«È un momento di cui si sentiva l’esigenza», afferma don Augusto Bonora, parroco di San Galdino a Milano, parlando della preghiera che il cardinale Scola ha invitato a recitare in tutte le messe di domenica scorsa dopo gli attentati di Parigi. Un testo che, in questa comunità della periferia est di Milano (che ha tra l’altro recentemente ospitato una visita del Cardinale), sembra essere stato letto e meditato con attenzione dai fedeli. La necessità di silenzio e di invocazione è del resto sentita dalla gente: «L’attentato di Parigi ha destato sicuramente preoccupazione, pur senza suscitare, naturalmente, nessuna reazione scomposta. Si sente piuttosto l’esigenza di un cammino di riflessione insieme alla comunità musulmana». Nel territorio della sua parrocchia, zona di case popolari, don Augusto vede già da tempo la presenza di popolazione immigrata, in buona parte di fede islamica. Il percorso di dialogo coi fedeli musulmani, che nella zona hanno anche un centro culturale e di preghiera, non è nuovo e continuerà naturalmente guardando anche ai temi sollevati dai fatti di questi giorni, da Parigi alle molte situazioni di violenza in Africa.
I parroci raccontano di comunità sensibili alle tensioni internazionali, anche se sottolineano l’attenzione a non enfatizzare ulteriormente nella vita di tutti i giorni l’eco dei tragici attentati di Parigi. «La preghiera che abbiamo recitato domenica sarebbe stata adattissima anche a prescindere da questi attentati – osserva infatti don Ettore Dubini di Crevenna (Erba), responsabile della Caritas per la Zona pastorale di Lecco -. L’invito iniziale del testo, in cui si richiamavano anche la crudeltà che sconvolgono la Nigeria come la recente strage di bambini in una scuola in Pakistan – insieme ad altre terre che non trovano pace, dall’Ucraina alla Palestina -, ha contribuito in qualche modo a elevare la preghiera rispetto alla stretta attualità dei fatti di Parigi, con uno sguardo a 360 gradi». Uno sguardo che diventa senza dubbio spirituale, sottolinea don Ettore, anche grazie ai riferimenti biblici della preghiera, che richiamava il Salmo 8 parlando di «un uomo fatto poco meno di un dio che si corrompe però fino a desiderare la morte». Quanto al sentire della gente, don Ettore ammette che «un po’ di preoccupazione la si respira. Anche se spesso è alimentata da certa politica che grida ai terroristi come se fossero sempre nostri vicini di casa. Mentre rispetto alla realtà dell’immigrazione i nostri fedeli non sono certo impreparati, è un tema che riprendo anch’io spesso durante le omelie…».
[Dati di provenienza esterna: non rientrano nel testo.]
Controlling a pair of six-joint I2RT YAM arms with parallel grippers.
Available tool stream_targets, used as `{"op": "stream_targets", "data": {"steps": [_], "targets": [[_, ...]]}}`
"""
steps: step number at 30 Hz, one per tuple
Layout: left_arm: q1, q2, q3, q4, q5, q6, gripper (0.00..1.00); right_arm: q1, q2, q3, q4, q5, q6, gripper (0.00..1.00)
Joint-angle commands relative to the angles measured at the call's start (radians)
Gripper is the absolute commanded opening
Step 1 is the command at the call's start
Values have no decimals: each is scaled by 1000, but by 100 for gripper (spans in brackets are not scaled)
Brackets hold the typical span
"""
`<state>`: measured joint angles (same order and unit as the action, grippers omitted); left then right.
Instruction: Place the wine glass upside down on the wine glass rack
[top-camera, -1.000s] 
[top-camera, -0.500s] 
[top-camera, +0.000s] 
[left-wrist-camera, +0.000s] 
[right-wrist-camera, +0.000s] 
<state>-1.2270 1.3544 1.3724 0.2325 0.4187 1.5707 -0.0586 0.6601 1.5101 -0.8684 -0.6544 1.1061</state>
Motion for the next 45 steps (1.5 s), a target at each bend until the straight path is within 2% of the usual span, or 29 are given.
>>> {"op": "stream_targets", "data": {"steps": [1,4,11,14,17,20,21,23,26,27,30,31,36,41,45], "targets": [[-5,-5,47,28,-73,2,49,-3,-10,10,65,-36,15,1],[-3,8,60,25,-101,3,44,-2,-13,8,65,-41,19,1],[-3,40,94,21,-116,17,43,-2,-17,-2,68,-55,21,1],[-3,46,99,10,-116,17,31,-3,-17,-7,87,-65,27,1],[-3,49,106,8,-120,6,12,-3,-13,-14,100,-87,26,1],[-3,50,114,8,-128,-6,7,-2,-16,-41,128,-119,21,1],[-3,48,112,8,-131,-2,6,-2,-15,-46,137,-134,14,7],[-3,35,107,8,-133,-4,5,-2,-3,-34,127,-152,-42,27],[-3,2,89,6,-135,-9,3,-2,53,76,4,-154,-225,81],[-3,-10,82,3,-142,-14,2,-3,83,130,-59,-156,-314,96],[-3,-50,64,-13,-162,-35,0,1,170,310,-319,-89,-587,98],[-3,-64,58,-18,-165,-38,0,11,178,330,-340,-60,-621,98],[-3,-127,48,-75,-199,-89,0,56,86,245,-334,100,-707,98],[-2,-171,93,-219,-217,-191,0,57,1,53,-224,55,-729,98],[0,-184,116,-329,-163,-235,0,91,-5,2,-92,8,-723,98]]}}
Una situazione di ordinarietà è anche quella che si vive a Baranzate, Comune della cintura nord di Milano con una popolazione spiccatamente multietnica. Qui la convivenza all’interno di una stessa comunità civica è già in atto da tempo e il parroco don Paolo Steffano prova a fotografare la situazione: «I commenti ai fatti di questi giorni ci sono stati e la comunità cristiana ha sempre bisogno di pensare il proprio rapporto con gli altri e le altre fedi in particolare, ma la convivenza tra culture differenti viene vissuta dalla gente in modo molto più normale e quotidiano di quanto non appaia sui media».
Riporta il discorso alla necessità di uno sguardo spirituale anche don Giorgio Riva, che guida la centrale parrocchia di Sant’Eustorgio a Milano. A caldo, naturalmente, non sono sorte ancora riflessioni organiche da parte dei fedeli. «Ma la necessità di pregare e di riflettere assieme c’è sicuramente – concorda don Giorgio -. In questi giorni si sentono tante campane e si fatica, invece, ad avere qualche criterio di riferimento che sia anche spirituale. Ai miei parrocchiani ho riproposto l’immagine del battesimo di Gesù che abbiamo appena celebrato nella liturgia: la sua proclamazione e il riconoscimento come figlio di Dio avvengono proprio mentre è immerso, come tutti gli altri, nel Giordano. Un insegnamento che vale anche per noi in questi giorni: come cristiani non possiamo fuggire o isolarci dalla realtà; nello stesso tempo però non possiamo neanche lasciare che le cose “scorrano via”, dobbiamo avere il coraggio di volta in volta di affrontare le cose».